> **WORK INSTRUCTION**: Each line below should be repeated exactly, but no picture should be carried over.

> **DATA SECTION**:
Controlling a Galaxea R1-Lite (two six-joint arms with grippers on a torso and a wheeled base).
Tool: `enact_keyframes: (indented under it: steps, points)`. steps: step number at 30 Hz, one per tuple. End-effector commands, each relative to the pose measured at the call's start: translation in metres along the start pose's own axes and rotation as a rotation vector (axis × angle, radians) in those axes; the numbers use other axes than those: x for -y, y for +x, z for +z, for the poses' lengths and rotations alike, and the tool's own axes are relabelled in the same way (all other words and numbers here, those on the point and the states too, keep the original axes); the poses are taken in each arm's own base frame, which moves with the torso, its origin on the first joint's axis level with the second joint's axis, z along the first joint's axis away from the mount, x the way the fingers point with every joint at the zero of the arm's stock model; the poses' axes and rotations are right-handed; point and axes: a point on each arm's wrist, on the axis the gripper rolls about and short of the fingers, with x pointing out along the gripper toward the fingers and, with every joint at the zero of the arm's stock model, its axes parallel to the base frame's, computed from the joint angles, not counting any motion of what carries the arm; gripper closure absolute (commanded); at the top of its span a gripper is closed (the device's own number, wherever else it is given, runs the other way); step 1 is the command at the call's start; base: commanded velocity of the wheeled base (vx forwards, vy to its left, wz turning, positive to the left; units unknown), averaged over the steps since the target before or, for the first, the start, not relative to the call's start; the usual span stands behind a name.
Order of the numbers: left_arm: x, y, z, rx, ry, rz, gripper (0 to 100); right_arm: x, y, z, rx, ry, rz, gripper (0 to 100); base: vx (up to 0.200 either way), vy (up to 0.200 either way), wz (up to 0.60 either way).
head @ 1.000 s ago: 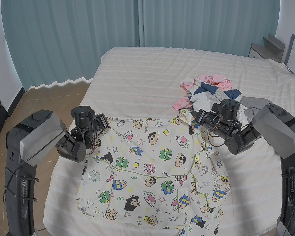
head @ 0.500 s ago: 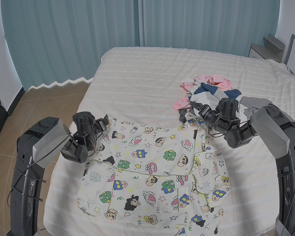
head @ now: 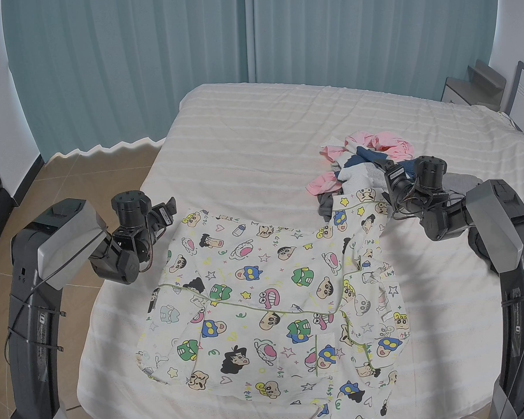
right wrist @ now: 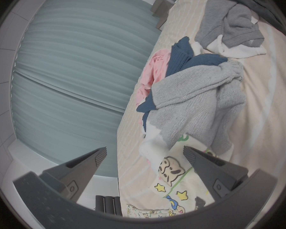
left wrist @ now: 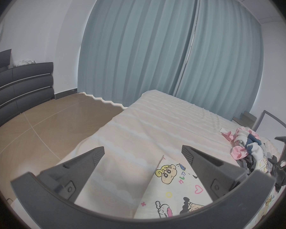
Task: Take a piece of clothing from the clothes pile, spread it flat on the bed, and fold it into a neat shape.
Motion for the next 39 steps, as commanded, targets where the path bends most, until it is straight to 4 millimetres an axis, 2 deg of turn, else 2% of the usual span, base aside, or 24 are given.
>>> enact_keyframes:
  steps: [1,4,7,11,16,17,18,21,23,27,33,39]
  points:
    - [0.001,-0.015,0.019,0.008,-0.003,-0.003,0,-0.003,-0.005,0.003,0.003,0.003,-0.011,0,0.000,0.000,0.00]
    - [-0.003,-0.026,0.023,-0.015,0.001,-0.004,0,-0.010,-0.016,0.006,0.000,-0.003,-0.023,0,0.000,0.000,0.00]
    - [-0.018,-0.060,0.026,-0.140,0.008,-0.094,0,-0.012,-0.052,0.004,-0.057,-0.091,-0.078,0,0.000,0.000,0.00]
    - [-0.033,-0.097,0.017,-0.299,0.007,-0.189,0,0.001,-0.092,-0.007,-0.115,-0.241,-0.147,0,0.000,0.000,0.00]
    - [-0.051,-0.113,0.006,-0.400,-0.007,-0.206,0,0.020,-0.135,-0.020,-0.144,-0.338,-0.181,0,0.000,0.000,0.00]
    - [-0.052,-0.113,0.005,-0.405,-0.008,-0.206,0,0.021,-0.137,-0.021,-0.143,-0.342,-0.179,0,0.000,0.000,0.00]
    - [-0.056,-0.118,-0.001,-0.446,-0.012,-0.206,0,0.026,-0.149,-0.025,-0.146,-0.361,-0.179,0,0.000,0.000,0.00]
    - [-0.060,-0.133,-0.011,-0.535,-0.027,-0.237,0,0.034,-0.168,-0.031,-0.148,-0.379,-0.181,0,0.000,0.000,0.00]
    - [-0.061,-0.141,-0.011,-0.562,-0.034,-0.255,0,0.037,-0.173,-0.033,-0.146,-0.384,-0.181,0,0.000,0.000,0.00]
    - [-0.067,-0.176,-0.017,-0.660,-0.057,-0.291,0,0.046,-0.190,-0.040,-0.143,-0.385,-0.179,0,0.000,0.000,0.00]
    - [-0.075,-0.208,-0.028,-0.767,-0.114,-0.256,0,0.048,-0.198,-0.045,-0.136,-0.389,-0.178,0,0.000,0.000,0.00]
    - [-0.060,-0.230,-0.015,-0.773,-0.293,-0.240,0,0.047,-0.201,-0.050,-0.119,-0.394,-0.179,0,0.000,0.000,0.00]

> **ANSWER FOR THE TASK**:
Controlling a Galaxea R1-Lite (two six-joint arms with grippers on a torso and a wheeled base).
Tool: `enact_keyframes: (indented under it: steps, points)`. steps: step number at 30 Hz, one per tuple. End-effector commands, each relative to the pose measured at the call's start: translation in metres along the start pose's own axes and rotation as a rotation vector (axis × angle, radians) in those axes; the numbers use other axes than those: x for -y, y for +x, z for +z, for the poses' lengths and rotations alike, and the tool's own axes are relabelled in the same way (all other words and numbers here, those on the point and the states too, keep the original axes); the poses are taken in each arm's own base frame, which moves with the torso, its origin on the first joint's axis level with the second joint's axis, z along the first joint's axis away from the mount, x the way the fingers point with every joint at the zero of the arm's stock model; the poses' axes and rotations are right-handed; point and axes: a point on each arm's wrist, on the axis the gripper rolls about and short of the fingers, with x pointing out along the gripper toward the fingers and, with every joint at the zero of the arm's stock model, its axes parallel to the base frame's, computed from the joint angles, not counting any motion of what carries the arm; gripper closure absolute (commanded); at the top of its span a gripper is closed (the device's own number, wherever else it is given, runs the other way); step 1 is the command at the call's start; base: commanded velocity of the wheeled base (vx forwards, vy to its left, wz turning, positive to the left; units unknown), averaged over the steps since the target before or, for the first, the start, not relative to the call's start; the usual span stands behind a name.
Order of the numbers: left_arm: x, y, z, rx, ry, rz, gripper (0 to 100); right_arm: x, y, z, rx, ry, rz, gripper (0 to 100); base: vx (up to 0.200 either way), vy (up to 0.200 either way), wz (up to 0.60 either way).
head @ 1.000 s ago: 
head @ 0.500 s ago: 
head @ now: 
right wrist @ now: 
left wrist @ now: 
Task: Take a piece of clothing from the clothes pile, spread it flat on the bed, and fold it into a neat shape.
Motion for the next 39 steps, as commanded, targets where the path bends most, until it is straight to 4 millimetres an axis, 2 deg of turn, else 2% of the usual span, base aside, or 24 are given.
>>> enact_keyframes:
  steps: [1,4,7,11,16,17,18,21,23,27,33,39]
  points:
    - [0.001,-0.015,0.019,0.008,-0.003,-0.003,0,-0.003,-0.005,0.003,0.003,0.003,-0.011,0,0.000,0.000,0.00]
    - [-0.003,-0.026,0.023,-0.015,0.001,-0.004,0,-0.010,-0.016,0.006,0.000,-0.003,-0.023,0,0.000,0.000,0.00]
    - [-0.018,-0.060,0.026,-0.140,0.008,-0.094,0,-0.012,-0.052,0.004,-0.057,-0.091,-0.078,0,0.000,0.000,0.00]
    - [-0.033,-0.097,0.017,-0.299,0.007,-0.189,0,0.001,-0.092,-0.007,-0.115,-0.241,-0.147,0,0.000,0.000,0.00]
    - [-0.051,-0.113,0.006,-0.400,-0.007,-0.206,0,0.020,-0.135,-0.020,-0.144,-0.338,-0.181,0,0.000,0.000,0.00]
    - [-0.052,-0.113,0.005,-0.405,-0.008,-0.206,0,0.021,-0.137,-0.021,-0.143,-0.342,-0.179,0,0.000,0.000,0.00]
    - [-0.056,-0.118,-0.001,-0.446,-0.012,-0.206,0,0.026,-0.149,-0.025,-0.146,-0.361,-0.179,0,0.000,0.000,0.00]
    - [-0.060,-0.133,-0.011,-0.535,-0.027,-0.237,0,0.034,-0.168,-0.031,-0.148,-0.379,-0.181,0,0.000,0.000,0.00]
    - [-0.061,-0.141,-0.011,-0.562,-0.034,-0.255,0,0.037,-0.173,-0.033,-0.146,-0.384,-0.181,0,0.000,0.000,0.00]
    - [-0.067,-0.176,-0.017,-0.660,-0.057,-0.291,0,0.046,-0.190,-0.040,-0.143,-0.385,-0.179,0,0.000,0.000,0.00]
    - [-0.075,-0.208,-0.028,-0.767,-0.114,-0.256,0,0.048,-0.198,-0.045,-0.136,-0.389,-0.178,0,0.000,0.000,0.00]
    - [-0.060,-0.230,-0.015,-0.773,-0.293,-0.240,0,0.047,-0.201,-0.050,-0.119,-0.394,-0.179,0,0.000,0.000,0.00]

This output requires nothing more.